» **ACTION ITEM**
Nothing other than an exact copy of the lines from the one containing "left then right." through the last line of the listing below should be written.

* * * * * * * * *

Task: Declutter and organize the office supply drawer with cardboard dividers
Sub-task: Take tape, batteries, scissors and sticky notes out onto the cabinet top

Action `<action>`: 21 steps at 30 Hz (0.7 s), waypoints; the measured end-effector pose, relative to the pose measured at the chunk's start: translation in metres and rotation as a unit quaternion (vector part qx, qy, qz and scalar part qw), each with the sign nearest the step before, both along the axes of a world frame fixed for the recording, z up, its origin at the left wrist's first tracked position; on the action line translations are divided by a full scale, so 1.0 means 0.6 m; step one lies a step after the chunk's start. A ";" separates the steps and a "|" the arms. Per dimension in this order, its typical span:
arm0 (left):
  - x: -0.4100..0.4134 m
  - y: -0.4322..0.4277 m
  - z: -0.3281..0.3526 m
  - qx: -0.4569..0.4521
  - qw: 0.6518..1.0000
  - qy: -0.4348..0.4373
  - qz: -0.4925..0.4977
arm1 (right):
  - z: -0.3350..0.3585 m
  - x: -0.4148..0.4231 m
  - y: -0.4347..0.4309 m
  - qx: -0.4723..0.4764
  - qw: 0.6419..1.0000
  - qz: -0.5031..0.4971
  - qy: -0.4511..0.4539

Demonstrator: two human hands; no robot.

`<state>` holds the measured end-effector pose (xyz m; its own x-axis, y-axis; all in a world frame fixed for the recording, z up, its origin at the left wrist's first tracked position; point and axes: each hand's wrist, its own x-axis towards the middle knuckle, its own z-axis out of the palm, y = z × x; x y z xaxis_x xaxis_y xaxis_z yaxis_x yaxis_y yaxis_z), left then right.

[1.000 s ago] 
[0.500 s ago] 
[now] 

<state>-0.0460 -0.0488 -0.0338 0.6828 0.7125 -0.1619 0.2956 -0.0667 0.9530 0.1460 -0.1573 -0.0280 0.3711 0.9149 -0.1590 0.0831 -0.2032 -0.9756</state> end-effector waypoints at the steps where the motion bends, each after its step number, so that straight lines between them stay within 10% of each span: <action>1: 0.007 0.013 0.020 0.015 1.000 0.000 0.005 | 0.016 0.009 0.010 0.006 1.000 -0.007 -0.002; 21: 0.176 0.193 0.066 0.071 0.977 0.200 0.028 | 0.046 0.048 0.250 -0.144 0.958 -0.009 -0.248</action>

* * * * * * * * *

» **RESPONSE**
`<state>` holds the measured end-effector pose (xyz m; its own x-axis, y-axis; all in a world frame fixed for the recording, z up, its origin at the left wrist's first tracked position; point and axes: each hand's wrist, its own x-axis towards the middle knuckle, its own z-axis out of the palm, y = z × x; x y z xaxis_x xaxis_y xaxis_z yaxis_x yaxis_y yaxis_z), left then right.

[1.000 s ago] 
[0.500 s ago] 
[now] 

<state>-0.0460 -0.0488 -0.0338 0.6828 0.7125 -0.1619 0.2956 -0.0667 0.9530 0.1460 -0.1573 -0.0280 0.3711 0.9149 -0.1590 0.0831 -0.2032 -0.9756</state> end-effector waypoints at the steps where the motion bends, each after its step number, so that straight lines between them stay within 10% of each span: <action>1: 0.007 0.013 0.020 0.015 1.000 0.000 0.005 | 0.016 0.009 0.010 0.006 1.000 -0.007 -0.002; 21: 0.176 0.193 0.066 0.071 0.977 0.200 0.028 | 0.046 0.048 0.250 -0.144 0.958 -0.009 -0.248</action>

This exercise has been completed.